ProperPaddy1 · 07/06/2026 15:15

PumpkinPieAlibi · 07/06/2026 15:10

I don't understand. You appear to be close to full-term but have only been together 'nearly a year'. So you got pregnant right away?

Eta - I see you're 6 months pregnant. Still absolute madness to give up your secure council housing and get pregnant so quickly. This man did not become an alcoholic over night. He would have shown signs from the beginning.

And if it's such a short period you're together, why would your family relationship be unrecoverable? Especially seeing as you're pregnant and most families tend to soften when grandchildren arrive.

Edited

You appear rather judgemental and unaware how abusers behave?

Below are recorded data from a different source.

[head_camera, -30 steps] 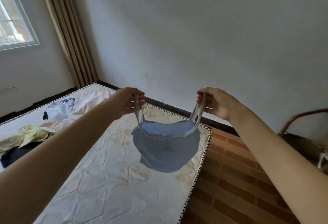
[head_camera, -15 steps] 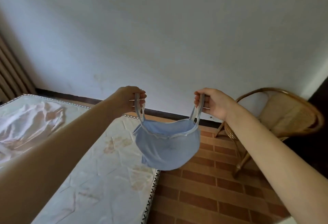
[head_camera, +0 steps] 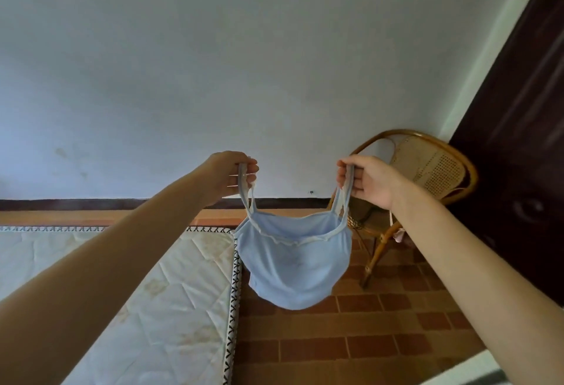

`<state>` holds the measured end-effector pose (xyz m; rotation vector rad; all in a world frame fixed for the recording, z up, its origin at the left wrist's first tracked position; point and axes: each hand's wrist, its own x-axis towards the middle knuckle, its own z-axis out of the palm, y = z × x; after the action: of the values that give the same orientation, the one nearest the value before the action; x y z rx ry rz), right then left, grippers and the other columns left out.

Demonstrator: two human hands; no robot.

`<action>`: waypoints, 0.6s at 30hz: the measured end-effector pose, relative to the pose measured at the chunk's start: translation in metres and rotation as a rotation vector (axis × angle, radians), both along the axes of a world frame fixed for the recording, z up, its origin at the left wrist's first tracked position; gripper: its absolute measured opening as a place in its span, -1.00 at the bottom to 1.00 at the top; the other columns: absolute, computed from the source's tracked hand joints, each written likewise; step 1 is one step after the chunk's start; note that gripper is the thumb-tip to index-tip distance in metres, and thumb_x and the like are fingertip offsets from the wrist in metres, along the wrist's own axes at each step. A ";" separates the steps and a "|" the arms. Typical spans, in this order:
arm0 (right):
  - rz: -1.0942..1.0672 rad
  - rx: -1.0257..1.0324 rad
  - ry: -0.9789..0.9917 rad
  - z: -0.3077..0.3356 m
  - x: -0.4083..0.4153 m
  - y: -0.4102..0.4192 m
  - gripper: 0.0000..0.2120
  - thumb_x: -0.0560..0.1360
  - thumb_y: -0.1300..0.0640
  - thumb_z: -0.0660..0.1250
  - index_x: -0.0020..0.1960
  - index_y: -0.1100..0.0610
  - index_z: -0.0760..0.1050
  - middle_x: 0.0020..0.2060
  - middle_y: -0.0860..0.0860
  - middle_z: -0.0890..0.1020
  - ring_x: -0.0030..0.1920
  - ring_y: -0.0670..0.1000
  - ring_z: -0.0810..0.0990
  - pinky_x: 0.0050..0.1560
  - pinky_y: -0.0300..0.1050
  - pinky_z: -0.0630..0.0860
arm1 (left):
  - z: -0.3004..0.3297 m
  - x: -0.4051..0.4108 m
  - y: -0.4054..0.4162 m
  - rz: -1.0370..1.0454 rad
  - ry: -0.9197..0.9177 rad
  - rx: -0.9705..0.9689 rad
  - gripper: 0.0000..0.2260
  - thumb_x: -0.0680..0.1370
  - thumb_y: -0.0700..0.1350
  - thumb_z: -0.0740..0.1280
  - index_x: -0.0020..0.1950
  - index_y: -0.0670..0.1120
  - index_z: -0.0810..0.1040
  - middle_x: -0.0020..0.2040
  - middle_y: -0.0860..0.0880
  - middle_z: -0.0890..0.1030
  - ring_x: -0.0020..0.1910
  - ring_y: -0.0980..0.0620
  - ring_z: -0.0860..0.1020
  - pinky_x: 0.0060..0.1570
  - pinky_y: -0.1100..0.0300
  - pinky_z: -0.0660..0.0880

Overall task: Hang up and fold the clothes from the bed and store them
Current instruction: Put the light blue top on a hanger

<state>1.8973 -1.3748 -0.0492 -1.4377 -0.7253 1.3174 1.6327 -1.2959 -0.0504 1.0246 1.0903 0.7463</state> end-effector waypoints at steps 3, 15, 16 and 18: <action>-0.037 0.004 -0.019 0.001 0.007 0.030 -0.85 0.60 0.17 0.26 -0.10 0.17 0.55 -0.31 0.01 0.62 -0.26 -0.03 0.61 -0.11 -0.13 0.54 | -0.001 0.015 0.041 -0.062 0.002 -0.002 -0.82 0.61 -0.20 0.21 -0.10 -0.19 0.57 -0.34 -0.03 0.64 -0.43 0.06 0.60 -0.15 0.14 0.55; -0.196 -0.004 0.021 -0.016 0.061 0.101 -0.85 0.60 0.18 0.26 -0.10 0.17 0.55 -0.29 0.02 0.61 -0.20 -0.02 0.60 -0.02 -0.11 0.53 | -0.016 0.102 0.157 -0.252 0.053 0.001 -0.83 0.61 -0.19 0.23 -0.09 -0.19 0.58 -0.29 -0.03 0.64 -0.30 0.01 0.59 -0.14 0.14 0.54; -0.210 -0.012 0.021 -0.018 0.068 0.107 -0.85 0.60 0.18 0.26 -0.10 0.17 0.55 -0.28 0.02 0.61 -0.19 -0.01 0.60 -0.03 -0.12 0.54 | -0.017 0.110 0.167 -0.257 0.057 -0.002 -0.83 0.61 -0.19 0.23 -0.09 -0.19 0.58 -0.30 -0.02 0.64 -0.31 0.02 0.60 -0.16 0.15 0.54; -0.228 -0.028 0.024 -0.023 0.085 0.120 -0.84 0.60 0.18 0.26 -0.11 0.16 0.55 -0.28 0.03 0.61 -0.19 -0.01 0.60 -0.01 -0.10 0.54 | -0.022 0.128 0.185 -0.260 0.061 -0.015 -0.83 0.61 -0.18 0.23 -0.09 -0.18 0.59 -0.32 -0.01 0.65 -0.35 0.04 0.61 -0.16 0.15 0.54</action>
<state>1.9819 -1.2549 -0.0720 -1.4781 -0.5120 1.1697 1.7609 -1.1106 -0.0726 1.1566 0.9894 0.4993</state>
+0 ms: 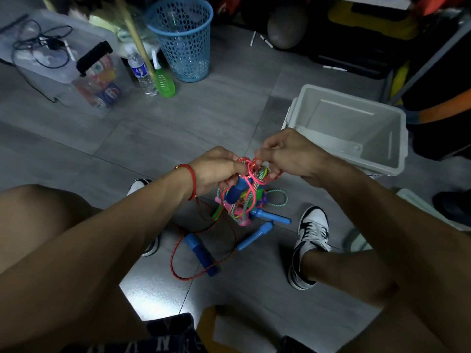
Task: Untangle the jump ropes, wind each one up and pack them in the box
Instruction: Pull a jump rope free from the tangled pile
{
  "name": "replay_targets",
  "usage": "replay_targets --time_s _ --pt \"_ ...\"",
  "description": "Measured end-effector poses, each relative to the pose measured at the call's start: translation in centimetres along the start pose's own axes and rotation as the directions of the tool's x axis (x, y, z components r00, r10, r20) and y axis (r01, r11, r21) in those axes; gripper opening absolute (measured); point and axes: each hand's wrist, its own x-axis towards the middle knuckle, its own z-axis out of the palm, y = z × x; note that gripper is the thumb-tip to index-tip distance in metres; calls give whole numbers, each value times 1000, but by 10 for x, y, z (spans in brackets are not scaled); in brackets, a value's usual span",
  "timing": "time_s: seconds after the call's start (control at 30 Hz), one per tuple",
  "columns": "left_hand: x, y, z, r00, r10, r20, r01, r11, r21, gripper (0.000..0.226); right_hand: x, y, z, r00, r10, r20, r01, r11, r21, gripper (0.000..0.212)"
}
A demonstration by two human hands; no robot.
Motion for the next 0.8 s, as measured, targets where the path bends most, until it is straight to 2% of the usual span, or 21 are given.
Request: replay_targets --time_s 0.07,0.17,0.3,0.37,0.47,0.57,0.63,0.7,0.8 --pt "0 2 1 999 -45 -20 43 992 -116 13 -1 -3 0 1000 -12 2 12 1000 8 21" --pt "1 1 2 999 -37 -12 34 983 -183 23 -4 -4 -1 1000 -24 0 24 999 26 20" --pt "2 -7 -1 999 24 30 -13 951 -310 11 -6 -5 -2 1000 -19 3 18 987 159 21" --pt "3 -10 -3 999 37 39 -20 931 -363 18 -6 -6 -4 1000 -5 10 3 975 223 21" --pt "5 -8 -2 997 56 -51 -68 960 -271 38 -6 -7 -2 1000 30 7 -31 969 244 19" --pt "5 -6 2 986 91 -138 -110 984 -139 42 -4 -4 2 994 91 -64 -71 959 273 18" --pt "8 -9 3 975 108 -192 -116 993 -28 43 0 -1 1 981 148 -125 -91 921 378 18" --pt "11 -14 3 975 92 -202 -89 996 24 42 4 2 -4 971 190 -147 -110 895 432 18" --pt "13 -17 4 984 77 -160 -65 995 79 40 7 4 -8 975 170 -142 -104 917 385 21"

RoseField1 · 07/06/2026 15:24

Rhiannon1997 · 07/06/2026 14:37

I lived on my own and stupidly gave up my council home to stay with him. I worked full time in a respite home for disabled children but gave that up as the long hours and stress became so much becoming pregnant. He looked after me financially etc so reduce my hours to an office job

Fuck. I'm sorry you're in this situation. Giving up a secure tenancy for a man was a terrible decision but you know that now. It's shocking that you call him a perfect family whilst also describing how he goes on benders regularly. You need to get to the council office first thing Monday morning and if you genuinely have nowhere else to go they will place you somewhere. And hopefully now you've been dumped by this shit of a man your family will talk to you again.